Copy out each line of the data that contains "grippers".

* * *

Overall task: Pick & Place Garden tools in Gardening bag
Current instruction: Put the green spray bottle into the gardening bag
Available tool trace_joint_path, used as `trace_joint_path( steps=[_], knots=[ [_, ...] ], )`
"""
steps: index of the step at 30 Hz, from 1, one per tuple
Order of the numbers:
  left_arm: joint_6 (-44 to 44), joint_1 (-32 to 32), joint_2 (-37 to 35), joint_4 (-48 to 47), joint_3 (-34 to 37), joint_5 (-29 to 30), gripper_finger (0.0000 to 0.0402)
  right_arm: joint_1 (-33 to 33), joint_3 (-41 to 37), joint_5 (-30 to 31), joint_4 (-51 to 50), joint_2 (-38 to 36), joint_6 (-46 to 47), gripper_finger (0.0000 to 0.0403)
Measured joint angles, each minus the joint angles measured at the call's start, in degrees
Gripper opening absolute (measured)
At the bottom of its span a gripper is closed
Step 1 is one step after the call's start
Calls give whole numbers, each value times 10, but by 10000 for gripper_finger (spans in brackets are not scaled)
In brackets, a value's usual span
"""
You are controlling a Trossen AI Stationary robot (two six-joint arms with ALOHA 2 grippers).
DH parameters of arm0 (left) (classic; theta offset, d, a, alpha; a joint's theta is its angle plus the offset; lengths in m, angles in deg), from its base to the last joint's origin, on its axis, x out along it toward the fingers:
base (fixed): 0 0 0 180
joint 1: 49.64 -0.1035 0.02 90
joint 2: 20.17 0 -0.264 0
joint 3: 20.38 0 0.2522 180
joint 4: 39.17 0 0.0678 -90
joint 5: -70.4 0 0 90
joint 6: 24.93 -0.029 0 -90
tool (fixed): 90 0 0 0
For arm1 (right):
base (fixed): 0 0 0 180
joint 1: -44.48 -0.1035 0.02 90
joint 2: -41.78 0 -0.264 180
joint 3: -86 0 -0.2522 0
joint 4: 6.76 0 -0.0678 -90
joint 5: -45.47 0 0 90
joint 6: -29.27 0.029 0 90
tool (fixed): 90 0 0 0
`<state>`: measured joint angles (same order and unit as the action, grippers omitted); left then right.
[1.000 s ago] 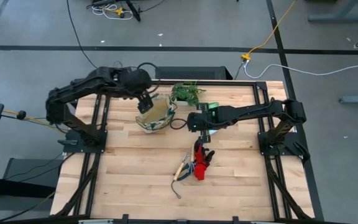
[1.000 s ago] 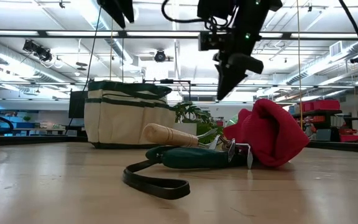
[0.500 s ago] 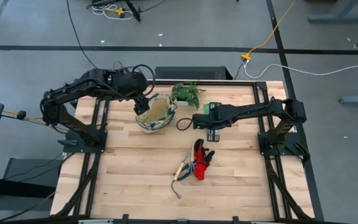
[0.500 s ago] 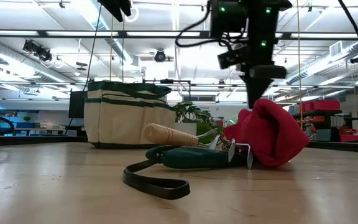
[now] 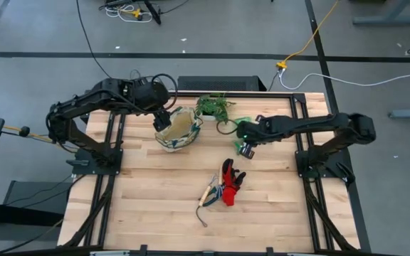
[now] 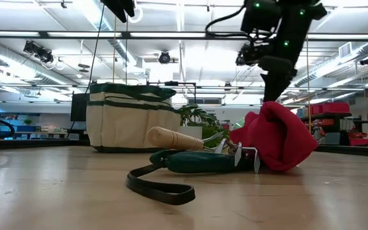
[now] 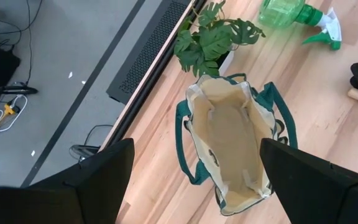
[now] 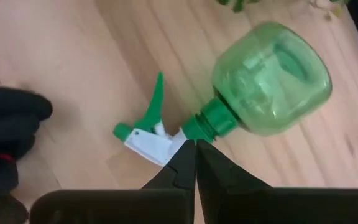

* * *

Task output
You are controlling a Trossen AI Stationary robot (two six-joint arms with ALOHA 2 grippers).
`<state>`: measured joint angles (same order and unit as the action, grippers omitted); left then right.

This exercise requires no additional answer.